Cleaning up after dinner in my 90 square foot apartment is easy. There’s only one plate, one fork, one knife and a spoon. But when it comes to cleaning up after, say, Thanksgiving, I’ve got that down to a science too. Holidays at home have me orchestrating my cousins into a symbiotic flow of clearing the table, wrapping leftovers, washing dishes, drying dishes, and putting them away. And while it might be the most efficient process, I recently learned that doesn’t necessarily make it the best.
Last week I went down to Florida to visit my grandparents. On my last night they hosted a dinner party for six, which my grandmother spent the afternoon preparing for. Between courses I cleared the table, leaving the dirty dishes and pots in an organized fashion next to the sink, ready to be washed – by me – after the meal.
So when dessert was gone and the teacups were empty, I started in on the clean up.
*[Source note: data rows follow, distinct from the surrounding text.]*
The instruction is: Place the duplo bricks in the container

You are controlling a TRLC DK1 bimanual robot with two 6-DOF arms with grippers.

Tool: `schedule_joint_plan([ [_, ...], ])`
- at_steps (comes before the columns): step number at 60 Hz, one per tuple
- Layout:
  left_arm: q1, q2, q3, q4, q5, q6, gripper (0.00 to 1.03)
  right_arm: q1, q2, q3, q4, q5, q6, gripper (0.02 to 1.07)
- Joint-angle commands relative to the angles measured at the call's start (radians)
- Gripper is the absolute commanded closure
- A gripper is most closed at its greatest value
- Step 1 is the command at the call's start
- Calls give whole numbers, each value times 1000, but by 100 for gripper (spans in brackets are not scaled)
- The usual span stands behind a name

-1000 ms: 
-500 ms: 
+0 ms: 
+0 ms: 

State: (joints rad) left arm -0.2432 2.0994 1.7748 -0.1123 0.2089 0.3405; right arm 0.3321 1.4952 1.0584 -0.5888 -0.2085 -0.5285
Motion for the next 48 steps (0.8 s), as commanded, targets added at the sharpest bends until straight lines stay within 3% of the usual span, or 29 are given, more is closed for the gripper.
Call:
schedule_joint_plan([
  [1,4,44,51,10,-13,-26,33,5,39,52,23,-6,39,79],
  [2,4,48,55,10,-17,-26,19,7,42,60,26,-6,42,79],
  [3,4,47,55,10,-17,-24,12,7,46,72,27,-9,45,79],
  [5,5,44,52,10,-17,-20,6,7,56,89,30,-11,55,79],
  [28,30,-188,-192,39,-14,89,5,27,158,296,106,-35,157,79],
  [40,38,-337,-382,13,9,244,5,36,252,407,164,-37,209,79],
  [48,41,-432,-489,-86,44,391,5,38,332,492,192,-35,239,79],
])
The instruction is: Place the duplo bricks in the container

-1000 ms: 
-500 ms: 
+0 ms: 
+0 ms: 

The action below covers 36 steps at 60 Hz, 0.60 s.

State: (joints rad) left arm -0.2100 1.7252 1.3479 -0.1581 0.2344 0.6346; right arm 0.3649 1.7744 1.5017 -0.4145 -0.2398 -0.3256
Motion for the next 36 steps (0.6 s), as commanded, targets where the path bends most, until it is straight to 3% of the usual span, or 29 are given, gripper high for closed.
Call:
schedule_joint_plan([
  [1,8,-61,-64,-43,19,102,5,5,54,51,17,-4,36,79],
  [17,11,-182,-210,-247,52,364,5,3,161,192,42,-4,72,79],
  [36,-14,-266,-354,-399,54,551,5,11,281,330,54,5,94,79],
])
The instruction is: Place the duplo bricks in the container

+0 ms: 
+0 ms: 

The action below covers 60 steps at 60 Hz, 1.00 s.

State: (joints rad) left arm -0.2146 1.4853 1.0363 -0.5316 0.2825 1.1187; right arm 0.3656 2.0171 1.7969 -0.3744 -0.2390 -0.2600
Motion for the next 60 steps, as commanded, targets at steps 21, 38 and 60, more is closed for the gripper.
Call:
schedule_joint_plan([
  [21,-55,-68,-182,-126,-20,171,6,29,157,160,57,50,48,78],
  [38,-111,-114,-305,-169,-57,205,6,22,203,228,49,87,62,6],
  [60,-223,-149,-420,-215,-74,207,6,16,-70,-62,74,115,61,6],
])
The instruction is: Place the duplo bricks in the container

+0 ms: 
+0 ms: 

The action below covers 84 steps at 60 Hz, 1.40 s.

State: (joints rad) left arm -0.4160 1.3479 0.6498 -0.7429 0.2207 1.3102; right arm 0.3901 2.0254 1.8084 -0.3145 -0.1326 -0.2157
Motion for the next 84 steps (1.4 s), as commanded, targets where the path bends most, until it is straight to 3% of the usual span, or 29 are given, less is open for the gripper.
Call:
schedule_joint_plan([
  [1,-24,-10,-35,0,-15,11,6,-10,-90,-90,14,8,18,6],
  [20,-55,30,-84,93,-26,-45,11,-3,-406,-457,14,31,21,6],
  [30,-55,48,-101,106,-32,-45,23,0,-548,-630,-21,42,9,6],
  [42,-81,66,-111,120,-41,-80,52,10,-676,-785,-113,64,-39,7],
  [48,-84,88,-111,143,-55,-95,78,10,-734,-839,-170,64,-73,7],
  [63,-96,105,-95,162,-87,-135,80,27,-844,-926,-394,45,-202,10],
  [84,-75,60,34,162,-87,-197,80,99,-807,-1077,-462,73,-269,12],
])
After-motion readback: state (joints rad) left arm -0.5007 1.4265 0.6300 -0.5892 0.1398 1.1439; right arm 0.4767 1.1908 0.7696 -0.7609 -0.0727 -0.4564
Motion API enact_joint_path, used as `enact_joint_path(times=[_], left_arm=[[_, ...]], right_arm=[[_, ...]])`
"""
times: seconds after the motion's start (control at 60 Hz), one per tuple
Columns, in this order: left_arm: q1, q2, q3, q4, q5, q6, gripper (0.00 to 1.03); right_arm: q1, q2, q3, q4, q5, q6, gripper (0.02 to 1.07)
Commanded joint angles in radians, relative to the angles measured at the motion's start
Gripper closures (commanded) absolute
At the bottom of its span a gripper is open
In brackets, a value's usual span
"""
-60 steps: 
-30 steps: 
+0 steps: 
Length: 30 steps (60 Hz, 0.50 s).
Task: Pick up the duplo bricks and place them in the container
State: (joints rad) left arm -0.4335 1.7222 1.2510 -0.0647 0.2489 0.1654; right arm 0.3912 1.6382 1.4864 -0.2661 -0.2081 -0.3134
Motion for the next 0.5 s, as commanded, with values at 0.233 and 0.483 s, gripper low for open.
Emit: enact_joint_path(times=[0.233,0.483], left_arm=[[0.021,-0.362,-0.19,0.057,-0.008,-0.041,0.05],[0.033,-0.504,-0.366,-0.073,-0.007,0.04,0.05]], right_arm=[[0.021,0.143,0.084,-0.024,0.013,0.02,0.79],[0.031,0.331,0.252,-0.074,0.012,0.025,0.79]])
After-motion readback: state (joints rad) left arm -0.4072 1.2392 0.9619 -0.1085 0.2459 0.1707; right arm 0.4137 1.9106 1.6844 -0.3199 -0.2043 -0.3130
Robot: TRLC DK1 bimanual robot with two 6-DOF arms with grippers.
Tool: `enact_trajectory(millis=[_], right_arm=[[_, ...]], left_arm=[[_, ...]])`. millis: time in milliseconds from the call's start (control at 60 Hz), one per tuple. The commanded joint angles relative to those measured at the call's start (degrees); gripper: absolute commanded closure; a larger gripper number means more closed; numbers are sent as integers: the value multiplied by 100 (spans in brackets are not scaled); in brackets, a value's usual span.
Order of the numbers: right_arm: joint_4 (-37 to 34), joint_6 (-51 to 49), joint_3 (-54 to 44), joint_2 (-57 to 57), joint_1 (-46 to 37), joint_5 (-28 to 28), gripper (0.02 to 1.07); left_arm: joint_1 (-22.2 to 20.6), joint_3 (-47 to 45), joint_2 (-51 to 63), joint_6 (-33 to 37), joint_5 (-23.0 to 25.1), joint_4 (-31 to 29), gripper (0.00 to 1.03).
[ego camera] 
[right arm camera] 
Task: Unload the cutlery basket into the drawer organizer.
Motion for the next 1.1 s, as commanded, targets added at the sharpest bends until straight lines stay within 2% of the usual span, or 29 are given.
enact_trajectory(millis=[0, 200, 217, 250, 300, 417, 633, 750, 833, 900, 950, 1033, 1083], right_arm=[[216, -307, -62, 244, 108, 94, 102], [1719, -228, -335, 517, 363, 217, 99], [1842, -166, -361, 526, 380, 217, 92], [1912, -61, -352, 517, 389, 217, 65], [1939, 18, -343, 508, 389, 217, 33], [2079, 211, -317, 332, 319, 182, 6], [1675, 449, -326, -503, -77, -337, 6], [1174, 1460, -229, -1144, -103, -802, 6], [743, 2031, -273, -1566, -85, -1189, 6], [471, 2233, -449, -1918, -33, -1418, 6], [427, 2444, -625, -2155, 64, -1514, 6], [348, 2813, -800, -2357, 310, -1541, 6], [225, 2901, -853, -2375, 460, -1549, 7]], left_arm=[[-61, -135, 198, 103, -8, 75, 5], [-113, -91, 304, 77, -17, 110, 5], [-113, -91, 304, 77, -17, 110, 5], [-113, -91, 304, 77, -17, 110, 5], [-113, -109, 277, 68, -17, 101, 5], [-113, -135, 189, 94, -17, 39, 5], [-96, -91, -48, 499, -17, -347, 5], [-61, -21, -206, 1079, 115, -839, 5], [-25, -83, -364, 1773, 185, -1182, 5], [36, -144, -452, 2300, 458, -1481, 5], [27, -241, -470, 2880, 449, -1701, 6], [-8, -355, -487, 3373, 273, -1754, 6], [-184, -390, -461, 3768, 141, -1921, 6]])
Right away my grandfather started giving me directions. Sure, at 90, he knows a thing or two more than I do, but did he really think I didn’t know how to clean dishes? And as the words, “Papa, I know what I’m doing” were about to lift off my tongue, I grabbed them back. In that one instant, I realized, of course he knows I know – this man thinks I can do anything – he was only telling me so that he could still feel in control of his life, which, at 90, feels like it’s slowly seeping out of him. So would it hurt me to just do what he said?
Of course not.
As we stood shoulder to shoulder, him rinsing the dishes then handing them to me to place in the dishwasher (“Facing the same way,” he added, as though fitting objects into small spaces wasn’t my thing), I smiled. Turns out, there was something I didn’t know about cleaning up a kitchen. While the task may be disguised in dirty plates and greasy pans, the task itself was insignificant. It was sharing the moment with my grandfather – one of which there may not be too many more of – that matters more than a spotless kitchen done in record time.